Task directions: Return nothing but the lines from the line containing "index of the" through the last line of the records, reproduced exactly.

Dataset records:
*** Begin section ***

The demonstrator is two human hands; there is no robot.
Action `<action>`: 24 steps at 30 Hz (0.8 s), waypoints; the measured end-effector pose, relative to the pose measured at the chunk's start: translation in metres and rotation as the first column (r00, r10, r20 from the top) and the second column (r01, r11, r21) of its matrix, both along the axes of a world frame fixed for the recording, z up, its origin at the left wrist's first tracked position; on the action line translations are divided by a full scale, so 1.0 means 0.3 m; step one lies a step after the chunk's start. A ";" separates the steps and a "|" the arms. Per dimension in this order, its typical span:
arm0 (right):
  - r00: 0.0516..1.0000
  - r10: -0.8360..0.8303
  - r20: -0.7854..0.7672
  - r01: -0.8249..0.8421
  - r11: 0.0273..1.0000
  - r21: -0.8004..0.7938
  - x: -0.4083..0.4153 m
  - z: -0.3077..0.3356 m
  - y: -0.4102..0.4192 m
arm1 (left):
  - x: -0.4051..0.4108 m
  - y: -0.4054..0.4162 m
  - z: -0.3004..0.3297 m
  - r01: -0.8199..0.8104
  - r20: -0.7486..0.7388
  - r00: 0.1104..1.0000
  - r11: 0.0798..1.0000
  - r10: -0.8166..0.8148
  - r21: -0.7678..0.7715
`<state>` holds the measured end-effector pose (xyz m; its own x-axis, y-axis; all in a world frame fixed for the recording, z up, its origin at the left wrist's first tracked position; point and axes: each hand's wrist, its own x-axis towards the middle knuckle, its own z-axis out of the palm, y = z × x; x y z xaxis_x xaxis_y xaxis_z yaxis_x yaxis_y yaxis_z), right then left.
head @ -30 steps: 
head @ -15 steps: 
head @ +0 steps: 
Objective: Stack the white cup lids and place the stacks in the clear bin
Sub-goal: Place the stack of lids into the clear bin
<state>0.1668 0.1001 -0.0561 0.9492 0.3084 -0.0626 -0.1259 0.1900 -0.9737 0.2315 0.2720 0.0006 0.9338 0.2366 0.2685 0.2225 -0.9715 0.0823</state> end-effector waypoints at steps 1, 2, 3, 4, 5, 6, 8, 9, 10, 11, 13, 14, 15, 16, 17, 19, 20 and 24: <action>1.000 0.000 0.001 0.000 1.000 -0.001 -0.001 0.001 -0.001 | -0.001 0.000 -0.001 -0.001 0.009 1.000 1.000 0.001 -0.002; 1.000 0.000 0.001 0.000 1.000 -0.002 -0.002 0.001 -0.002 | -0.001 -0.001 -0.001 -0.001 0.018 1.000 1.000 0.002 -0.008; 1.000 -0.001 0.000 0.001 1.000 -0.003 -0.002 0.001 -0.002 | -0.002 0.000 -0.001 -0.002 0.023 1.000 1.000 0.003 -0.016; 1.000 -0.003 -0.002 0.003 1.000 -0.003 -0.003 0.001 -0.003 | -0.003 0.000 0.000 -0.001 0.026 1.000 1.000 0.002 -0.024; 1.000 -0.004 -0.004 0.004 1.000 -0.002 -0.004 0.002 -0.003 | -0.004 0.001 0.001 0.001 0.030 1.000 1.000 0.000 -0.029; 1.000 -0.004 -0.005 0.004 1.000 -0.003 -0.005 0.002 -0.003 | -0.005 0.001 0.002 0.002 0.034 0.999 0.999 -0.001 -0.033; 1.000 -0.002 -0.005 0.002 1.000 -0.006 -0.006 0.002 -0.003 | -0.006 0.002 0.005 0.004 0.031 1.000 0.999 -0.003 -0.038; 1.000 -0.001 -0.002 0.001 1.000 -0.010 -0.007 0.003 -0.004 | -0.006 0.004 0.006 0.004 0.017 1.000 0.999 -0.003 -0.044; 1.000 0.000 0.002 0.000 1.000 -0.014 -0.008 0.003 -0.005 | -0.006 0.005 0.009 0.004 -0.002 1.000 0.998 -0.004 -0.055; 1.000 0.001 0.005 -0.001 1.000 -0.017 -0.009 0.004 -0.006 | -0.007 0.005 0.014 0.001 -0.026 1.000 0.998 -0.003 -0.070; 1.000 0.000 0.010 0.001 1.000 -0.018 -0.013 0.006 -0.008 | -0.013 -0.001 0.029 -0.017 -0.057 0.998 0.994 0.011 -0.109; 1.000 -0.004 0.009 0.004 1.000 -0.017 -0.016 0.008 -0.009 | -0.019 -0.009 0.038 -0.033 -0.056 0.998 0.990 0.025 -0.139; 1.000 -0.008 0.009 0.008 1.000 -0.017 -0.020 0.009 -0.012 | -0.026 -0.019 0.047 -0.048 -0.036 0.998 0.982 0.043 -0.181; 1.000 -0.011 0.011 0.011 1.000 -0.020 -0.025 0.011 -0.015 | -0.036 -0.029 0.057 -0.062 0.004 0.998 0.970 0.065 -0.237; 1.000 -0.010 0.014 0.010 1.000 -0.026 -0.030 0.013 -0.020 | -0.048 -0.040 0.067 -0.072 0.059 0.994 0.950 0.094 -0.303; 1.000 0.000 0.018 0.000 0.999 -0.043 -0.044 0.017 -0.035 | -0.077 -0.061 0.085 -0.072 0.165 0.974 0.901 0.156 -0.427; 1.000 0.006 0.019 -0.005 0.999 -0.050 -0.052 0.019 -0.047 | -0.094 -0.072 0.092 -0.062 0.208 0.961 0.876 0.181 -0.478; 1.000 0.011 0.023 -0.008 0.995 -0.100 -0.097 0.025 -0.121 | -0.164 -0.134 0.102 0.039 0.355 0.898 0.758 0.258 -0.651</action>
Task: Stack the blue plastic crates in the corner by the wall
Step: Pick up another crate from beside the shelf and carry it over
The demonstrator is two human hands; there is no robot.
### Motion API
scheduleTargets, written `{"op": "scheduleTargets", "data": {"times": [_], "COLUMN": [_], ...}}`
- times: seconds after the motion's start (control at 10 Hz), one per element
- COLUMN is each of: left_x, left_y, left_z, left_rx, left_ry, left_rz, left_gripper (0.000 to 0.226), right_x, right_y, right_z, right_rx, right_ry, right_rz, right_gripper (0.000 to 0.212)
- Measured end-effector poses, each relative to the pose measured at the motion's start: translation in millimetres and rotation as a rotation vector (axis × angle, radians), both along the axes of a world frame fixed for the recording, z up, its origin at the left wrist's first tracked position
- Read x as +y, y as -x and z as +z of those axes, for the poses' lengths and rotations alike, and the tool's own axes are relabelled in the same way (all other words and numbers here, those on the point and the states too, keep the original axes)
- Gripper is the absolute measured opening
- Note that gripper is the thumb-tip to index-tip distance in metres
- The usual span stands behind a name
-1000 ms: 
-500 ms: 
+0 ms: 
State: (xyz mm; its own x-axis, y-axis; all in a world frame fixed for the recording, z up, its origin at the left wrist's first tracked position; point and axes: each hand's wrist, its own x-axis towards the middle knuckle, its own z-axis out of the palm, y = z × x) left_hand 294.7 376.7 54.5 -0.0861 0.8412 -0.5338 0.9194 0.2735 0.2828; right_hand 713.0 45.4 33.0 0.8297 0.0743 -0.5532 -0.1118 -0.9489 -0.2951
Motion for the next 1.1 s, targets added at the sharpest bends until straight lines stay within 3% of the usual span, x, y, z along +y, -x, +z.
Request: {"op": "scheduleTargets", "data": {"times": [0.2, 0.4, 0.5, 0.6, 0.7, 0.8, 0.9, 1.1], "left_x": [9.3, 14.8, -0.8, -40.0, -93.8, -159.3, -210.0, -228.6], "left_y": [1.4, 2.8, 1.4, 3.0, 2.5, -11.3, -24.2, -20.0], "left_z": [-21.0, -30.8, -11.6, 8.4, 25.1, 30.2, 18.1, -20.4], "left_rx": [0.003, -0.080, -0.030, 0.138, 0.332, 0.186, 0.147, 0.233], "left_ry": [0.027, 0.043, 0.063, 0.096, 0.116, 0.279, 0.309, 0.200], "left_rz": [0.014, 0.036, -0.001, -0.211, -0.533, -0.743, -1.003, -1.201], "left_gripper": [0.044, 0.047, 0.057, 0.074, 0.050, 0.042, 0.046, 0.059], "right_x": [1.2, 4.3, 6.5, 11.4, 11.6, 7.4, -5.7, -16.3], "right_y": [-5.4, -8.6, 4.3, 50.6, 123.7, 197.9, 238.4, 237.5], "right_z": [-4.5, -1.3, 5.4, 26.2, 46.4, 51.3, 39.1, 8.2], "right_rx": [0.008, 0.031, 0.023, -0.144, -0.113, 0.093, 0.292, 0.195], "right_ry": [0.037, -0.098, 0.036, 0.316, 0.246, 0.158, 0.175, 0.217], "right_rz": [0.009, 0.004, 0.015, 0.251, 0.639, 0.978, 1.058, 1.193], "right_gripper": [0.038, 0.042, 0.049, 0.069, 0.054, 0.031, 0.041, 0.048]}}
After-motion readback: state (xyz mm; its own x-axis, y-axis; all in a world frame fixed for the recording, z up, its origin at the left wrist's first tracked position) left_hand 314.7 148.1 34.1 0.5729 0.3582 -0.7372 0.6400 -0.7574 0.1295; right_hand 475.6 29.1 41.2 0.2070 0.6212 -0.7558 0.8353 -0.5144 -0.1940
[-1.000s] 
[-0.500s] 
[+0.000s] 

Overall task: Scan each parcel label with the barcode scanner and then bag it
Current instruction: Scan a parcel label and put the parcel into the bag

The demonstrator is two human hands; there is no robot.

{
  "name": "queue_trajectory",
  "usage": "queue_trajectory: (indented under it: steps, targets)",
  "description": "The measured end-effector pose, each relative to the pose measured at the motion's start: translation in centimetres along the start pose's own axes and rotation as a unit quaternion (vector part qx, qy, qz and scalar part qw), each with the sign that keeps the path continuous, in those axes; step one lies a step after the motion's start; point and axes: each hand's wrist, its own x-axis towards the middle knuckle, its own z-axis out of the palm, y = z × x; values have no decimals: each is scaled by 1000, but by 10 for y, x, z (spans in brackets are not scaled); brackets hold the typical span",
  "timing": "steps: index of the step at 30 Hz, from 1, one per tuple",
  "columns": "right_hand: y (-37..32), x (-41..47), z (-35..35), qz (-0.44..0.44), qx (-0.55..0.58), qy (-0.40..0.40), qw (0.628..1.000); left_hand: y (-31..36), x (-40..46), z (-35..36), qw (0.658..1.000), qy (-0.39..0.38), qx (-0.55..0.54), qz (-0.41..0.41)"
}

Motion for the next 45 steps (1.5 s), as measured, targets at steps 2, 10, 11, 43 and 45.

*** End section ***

Completed exercise:
  "timing": "steps: index of the step at 30 Hz, from 1, one per tuple",
  "columns": "right_hand: y (-37..32), x (-41..47), z (-35..35), qz (-0.44..0.44), qx (-0.55..0.58), qy (-0.40..0.40), qw (0.628..1.000); left_hand: y (-31..36), x (-40..46), z (-35..36), qw (0.658..1.000), qy (-0.39..0.38), qx (-0.55..0.54), qz (-0.41..0.41)"
}

Motion for the next 45 steps (1.5 s), as measured, targets at steps 2, 10, 11, 43 and 45.

Nothing further is required by the exercise.